Qu'est-ce que sont les Bloups et les Méga-Bloups ?

Les Bloups sont des ennemis apparus pour la première fois dans Super Mario Bros., principalement dans les niveaux aquatiques. Ils sont devenus des adversaires récurrents dans la série, notamment dans ces environnements. Les Méga-Bloups, introduits dans Super Mario Sunshine, sont des boss qui, malgré leur nom, présentent bien plus de différences que le simple fait d’être des Bloups géants. Ils sont apparus dans quelques jeux, principalement des spin-offs.

Morphologie des Bloups : 


Morphologie du Bloups

Les Bloups possèdent un corps trapu avec dix bras, sans tentacules prédominants comme chez les seiches et sans ventouses visibles. Une nageoire sommitale est présente sur leur tête. Ils produisent de l’encre et possèdent une intelligence avancée, étant sentient, comme la majorité des céphalopodes (Je recommande la vidéo de Terrapodia sur le sujet), ils savent parler en plus d'avoir des émotions étant affecté par le spectre des émotions. Ils sont capables de parler et d’exprimer des émotions, étant sensibles au Spectre des Émotions.

On ignore s’ils possèdent un bec, mais on peut supposer l’emplacement de leur anus. Chez les céphalopodes, l’encre est expulsée par l’anus, or chez les Bloups, elle semble être sécrétée par l’orifice buccal, mais également par un second orifice situé juste en dessous des yeux, à un emplacement correspondant à celui de l’anus chez les céphalopodes (même si ils sont aux dessus des yeux).


Localisation des orifices servant à l'éjection de l'encre chez les bloups

Enfin, leurs yeux ressemblent davantage à ceux des calmars qu’à ceux des poulpes, des seiches ou d’autres céphalopodes.

Comparaison des yeux chez les céphalopodes et des Bloups (a: Nautile, b: Poulpe, c: Seiche, d: Calmar, e: Bloups, f: Méga-Bloups)

Morphologie des Méga-Bloups :

Morphologie du méga-Bloups

Les Méga-Bloups se distinguent des Bloups non seulement par leur taille, mais aussi par leur morphologie, qui se rapproche davantage de celle d'une pieuvre que d'un calmar. Ils possèdent huit bras comme les pieuvres, dont quatre tentacules prédominants avec une ventouse chacune, situées à l'avant, tandis que les quatre autres sont positionnés à l’arrière. Au sommet de leur tête, on observe deux nageoires latérales, rappelant celles des calmars ou des Vampires des Abysses. Leurs yeux restent similaires à ceux des Bloups et des calmars.

Une question demeure : l’orifice par lequel ils sécrètent de l’encre est-il leur bouche ? Chez les céphalopodes, la présence d’un bec est une caractéristique fondamentale, or ici, aucun bec n’est visible. Comme mentionné précédemment, chez les Bloups, l’orifice situé sous les yeux semble être l’anus.
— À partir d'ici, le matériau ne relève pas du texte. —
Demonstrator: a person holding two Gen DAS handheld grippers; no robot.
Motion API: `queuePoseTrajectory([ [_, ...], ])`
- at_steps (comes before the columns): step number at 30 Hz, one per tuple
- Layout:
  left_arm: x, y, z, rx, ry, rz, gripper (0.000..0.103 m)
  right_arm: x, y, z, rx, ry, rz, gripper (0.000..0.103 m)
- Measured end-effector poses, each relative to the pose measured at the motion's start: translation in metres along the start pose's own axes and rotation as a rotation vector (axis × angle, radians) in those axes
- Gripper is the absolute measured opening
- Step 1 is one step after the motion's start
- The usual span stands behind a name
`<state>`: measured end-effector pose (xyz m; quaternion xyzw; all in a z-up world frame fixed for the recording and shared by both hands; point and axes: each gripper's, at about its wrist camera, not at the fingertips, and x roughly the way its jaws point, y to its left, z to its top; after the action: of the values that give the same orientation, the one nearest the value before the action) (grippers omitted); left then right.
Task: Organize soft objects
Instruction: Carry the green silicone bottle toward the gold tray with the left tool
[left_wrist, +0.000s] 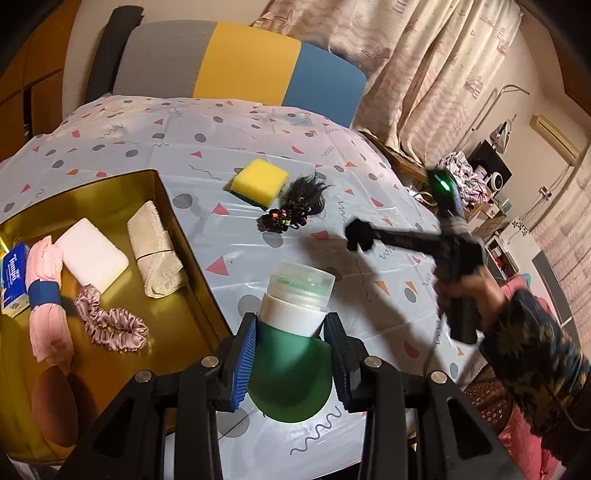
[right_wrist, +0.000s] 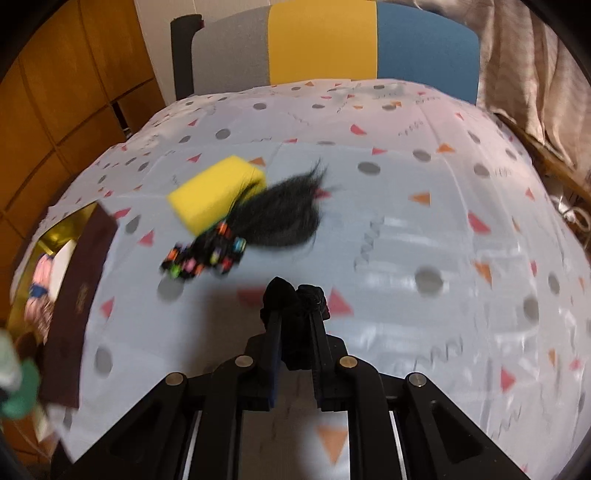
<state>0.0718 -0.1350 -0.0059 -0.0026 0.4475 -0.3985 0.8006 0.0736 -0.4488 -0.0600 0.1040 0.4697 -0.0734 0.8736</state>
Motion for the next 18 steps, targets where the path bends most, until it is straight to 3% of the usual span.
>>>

Deux hypothèses sont alors envisageables :

  1. Cet orifice est bien la bouche, ce qui impliquerait qu'au cours de l’évolution, leur bouche s'est déplacée des tentacules vers la tête, en plus d’avoir perdu le bec.

  2. Cet orifice est leur anus, comme chez les Bloups, ce qui nous laisse dans l’incertitude quant à l’existence d’un bec chez les Méga-Bloups.

Phylogénie des céphalopodes et des Bloups :

Grâce aux caractères morphologiques que nous avons analysés et à la comparaison avec d’autres taxons de céphalopodes et d’outgroups non céphalopodes, nous avons pu établir une phylogénie hypothétique et similaire à la phylogénie actuelle. Voici le résultat :
Position phylogénétique des Bloups chez les mollusques

L’analyse phylogénétique positionne les Bloups et les Méga-Bloups au sein des Myopsida (un groupe de calmars). Le Bloups se trouve dans une position intermédiaire entre les Sepiida (groupe des seiches) et les calmars myopsides, ce qui correspond bien à ses similitudes morphologiques avec les deux groupes.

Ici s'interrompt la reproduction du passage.